Malgré les avantages que présente la surveillance sur le lieu de travail, les inquiétudes relatives à cette technologie persistent. Environ trois employés interrogés sur quatre (72 %) pensent que ces pratiques peuvent nuire au respect de la vie privée. 71 % pensent aussi qu’elles pourraient avoir un impact négatif sur la confiance entre employeurs et employés.
Bien que ces inquiétudes soient légitimes, il est possible qu’il s’agisse plutôt de craintes générales liées à l’entreprise elle-même. Quand on leur demande s’ils pensent que leur entreprise pourrait enfreindre les lois relatives au respect de la vie privée, la plupart des individus interrogés (60 %) répondent par la négative. Un quart d’entre eux (26 %) pensent que leur employeur pourrait surveiller plus de choses qu’il ne le devrait de façon exceptionnelle, et seulement 14 % pensent que leur employeur enfreindrait les lois relatives à la protection de la vie privée pour surveiller leurs salariés.
Considérations pour les employés
Le travail hybride étant en train de devenir la nouvelle norme, les employeurs envisageant de mettre en place des programmes de surveillance doivent faire attention à ne pas nuire à l’image du télétravail.
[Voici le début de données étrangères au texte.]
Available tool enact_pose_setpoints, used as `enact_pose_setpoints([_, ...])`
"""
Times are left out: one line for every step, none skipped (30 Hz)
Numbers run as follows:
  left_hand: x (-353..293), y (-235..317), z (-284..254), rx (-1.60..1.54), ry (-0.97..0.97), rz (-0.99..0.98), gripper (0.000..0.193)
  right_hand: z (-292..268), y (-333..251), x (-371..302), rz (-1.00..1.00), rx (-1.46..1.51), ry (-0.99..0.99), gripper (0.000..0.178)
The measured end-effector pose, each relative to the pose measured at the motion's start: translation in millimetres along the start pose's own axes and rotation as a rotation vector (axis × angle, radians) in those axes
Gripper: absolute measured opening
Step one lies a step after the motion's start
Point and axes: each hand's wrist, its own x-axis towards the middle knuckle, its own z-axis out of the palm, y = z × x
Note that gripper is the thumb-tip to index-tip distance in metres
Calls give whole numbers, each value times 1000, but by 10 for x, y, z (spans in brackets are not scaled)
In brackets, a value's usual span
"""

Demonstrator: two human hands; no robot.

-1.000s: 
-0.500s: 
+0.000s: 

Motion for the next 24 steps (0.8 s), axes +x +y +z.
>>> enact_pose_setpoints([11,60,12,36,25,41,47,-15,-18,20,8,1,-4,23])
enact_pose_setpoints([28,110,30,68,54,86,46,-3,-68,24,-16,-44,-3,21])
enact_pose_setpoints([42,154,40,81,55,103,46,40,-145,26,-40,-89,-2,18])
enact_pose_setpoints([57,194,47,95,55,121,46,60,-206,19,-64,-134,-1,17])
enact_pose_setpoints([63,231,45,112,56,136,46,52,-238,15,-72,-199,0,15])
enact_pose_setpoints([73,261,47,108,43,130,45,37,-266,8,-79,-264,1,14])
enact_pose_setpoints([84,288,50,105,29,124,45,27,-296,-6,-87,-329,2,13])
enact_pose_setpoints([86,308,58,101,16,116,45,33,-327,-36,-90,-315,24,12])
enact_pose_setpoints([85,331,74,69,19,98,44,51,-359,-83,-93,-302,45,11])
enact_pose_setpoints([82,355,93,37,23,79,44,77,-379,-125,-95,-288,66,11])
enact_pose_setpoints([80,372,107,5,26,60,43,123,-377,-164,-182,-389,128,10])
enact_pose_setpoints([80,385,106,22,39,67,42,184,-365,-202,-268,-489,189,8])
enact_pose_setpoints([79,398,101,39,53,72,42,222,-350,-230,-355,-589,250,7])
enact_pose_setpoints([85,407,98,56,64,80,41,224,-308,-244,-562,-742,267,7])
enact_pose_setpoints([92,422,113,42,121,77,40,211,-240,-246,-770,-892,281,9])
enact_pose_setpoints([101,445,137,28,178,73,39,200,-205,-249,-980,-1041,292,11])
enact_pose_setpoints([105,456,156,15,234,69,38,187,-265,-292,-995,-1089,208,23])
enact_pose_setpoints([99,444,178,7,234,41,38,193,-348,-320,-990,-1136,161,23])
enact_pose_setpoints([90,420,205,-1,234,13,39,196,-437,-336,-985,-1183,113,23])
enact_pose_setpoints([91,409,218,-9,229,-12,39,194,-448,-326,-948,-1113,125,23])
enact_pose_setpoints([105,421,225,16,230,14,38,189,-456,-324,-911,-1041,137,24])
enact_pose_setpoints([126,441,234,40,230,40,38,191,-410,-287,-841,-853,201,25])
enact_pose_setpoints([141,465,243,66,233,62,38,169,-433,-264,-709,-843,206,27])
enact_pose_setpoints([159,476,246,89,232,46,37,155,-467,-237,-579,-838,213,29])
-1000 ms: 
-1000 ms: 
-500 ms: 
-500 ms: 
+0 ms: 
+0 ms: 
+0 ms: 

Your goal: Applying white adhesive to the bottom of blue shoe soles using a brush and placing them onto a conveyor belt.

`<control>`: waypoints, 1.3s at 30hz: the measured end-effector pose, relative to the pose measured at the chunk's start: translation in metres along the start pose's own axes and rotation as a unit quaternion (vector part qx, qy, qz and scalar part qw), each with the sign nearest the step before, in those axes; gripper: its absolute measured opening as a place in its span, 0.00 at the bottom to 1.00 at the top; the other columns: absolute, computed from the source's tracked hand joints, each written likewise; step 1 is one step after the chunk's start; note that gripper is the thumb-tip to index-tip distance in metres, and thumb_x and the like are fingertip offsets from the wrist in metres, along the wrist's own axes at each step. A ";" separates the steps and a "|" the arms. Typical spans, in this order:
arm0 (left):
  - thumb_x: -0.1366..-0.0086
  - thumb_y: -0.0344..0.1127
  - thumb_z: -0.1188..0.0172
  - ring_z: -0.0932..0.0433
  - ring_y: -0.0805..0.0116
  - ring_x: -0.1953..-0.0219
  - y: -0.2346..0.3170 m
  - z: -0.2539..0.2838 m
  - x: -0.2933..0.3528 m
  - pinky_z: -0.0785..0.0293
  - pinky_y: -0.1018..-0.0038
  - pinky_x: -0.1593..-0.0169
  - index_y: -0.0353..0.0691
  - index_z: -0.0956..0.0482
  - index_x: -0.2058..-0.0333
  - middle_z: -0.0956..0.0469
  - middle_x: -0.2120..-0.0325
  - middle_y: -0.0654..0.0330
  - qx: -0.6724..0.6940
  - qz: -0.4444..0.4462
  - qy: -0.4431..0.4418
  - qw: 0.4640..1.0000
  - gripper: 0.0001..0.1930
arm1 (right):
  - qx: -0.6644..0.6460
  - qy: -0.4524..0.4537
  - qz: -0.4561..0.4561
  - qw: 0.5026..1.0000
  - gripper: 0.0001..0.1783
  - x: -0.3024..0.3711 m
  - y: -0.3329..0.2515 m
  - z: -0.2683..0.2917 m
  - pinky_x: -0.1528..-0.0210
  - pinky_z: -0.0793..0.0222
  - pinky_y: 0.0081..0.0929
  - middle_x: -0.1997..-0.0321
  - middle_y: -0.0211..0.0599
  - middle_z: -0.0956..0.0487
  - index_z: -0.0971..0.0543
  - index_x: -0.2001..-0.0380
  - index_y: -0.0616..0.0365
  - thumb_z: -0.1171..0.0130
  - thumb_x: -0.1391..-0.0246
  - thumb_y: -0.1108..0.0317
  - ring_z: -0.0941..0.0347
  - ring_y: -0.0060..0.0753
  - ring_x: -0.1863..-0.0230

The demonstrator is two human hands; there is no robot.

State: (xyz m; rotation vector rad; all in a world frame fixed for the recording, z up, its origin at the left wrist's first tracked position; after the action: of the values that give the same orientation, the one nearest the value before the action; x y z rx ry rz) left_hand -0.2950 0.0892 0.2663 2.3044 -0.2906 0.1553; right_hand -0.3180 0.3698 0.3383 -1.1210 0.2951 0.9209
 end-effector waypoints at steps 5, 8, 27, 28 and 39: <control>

Selon un rapport publié par Gartner (disponible en anglais pour les clients Gartner), les employés acceptent plus facilement d’être surveillés s’ils savent exactement ce qui est sous surveillance et pourquoi. Si vous n’êtes pas légalement tenu d’obtenir le consentement de vos employés au Canada, les en informer peut les aider à se sentir plus en confiance et surtout respectés.
Voici d’autres points à prendre en considération :
- Assurez-vous que les activités de surveillance respectent les dernières lois sur la protection de la vie privée.
- Protégez les données collectées à l’aide de mesures de cybersécurité.
- Fournissez des informations sur les mesures de surveillance grâce à un répertoire accessible tel qu’un portail pour les employés.
Méthodologie de l’enquête :
L’enquête Digital Monitoring de Capterra a été lancée en avril 2022. Cette enquête en deux parties a été réalisée par 756 consommateurs et 752 employés. Pour rédiger cet article, nous nous sommes concentrés sur le groupe des employés. Nous avons également analysé les commentaires de 88 participants résidant au Québec. L’échantillon de participants est représentatif de la population canadienne en termes de groupes démographiques et de genre. Les critères de sélection des répondants étaient les suivants :
- Réside au Canada
- Âgé de plus de 18 ans
- Employé à plein temps ou à temps partiel
- N’occupe pas un poste de dirigeant(e)
- Travaille dans une entreprise comprenant au moins 2 employés
- Sait identifier la définition d’« outil de surveillance des salariés » parmi trois réponses possibles
REMARQUE : ce document, bien qu’il soit destiné à informer nos clients des défis actuels en matière de confidentialité et de sécurité des données auxquels sont confrontées les entreprises informatiques sur le marché international, n’est en aucun cas destiné à fournir des conseils juridiques ou à approuver un plan d’action spécifique. Pour obtenir des conseils sur une situation spécifique, consultez votre conseiller juridique.